What is RDF?

Overview

The Resource Description Framework, or RDF, is an extremely flexible data model with numerous serializations and a powerful query language. RDF consists of ‘graphs’ and ‘triples’. Each triple comprises a ‘subject’, a ‘predicate’, and an ‘object’. Each graph contains a set of triples.

In RDF, every element is either a universally unique URI, a data literal, or ‘blank node’, whose identity is not known. This can make it seem verbose, but it’s critically important for machines when reading data from multiple sources.

A good summary is at http://www.rdfabout.com/quickintro.xpd, and a good comparison of modeling a simple piece of knowledge in a wide variety of data models is at http://www.w3.org/2000/10/swap/doc/formats.
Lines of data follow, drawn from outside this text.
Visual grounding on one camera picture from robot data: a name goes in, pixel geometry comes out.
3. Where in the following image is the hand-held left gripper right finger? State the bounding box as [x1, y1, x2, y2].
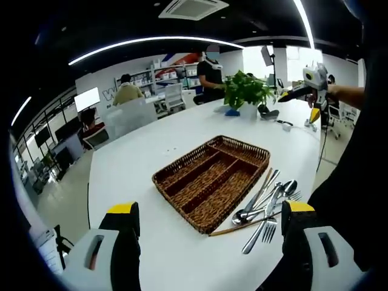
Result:
[281, 199, 370, 291]

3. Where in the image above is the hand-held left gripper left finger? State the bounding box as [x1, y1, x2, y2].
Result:
[61, 201, 142, 291]

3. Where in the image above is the brown wicker storage tray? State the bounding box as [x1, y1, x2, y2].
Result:
[151, 135, 272, 236]

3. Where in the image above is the white storage shelf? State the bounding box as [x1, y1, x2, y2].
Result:
[113, 56, 204, 101]

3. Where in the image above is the person's right hand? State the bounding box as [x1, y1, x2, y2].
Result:
[307, 85, 341, 107]

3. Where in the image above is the black grey curved device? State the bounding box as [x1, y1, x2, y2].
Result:
[257, 104, 280, 121]

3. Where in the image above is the studio light on stand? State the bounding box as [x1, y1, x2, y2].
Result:
[260, 45, 278, 89]

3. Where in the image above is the green potted plant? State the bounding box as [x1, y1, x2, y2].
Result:
[223, 70, 278, 119]

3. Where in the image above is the ceiling light strip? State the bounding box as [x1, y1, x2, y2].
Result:
[11, 96, 33, 127]
[292, 0, 316, 50]

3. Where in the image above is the person's black shirt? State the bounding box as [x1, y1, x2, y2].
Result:
[307, 45, 388, 273]

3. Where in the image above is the white laptop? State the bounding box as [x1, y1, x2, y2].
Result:
[28, 229, 66, 275]

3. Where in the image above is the white mesh office chair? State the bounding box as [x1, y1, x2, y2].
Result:
[163, 82, 186, 113]
[82, 129, 110, 151]

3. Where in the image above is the long curved ceiling light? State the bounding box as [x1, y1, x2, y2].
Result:
[68, 36, 246, 66]

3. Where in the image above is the ceiling air conditioner vent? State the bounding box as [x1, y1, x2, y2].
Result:
[158, 0, 230, 21]

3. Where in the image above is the black monitor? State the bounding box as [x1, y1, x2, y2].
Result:
[33, 125, 51, 148]
[55, 116, 81, 143]

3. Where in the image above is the white translucent desk partition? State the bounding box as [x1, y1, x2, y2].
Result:
[102, 97, 158, 139]

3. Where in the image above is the white display screen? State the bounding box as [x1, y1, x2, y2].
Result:
[74, 87, 101, 113]

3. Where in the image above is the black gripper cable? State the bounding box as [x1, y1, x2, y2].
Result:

The use of URIs allows multiple data sources to talk about the same entities using the same language. It’s a critical piece of the puzzle for making wildly different data sets talk to each other. None other than Tim-Berners Lee, who invented HTTP and thus the web, has written a good, short piece on why RDF’s interoperability characteristics are important.

Standards

RDF is a W3C standard, the original version of which was completed in 2004. The W3C maintains a list of relevant recommendations.

The original set of W3C standards blessed a particular serialization, RDF/XML, which we believe was a problem for RDF uptake. RDF is not a subset of XML, nor does it need to be as complicated as RDF/XML can be.

Using It

RDF is a data model, akin to the relational model we know from databases. Like relational databases you may be familiar with, the model has numerous competing implementations, built around a mostly-compatible query language. For RDF, this query language is SPARQL.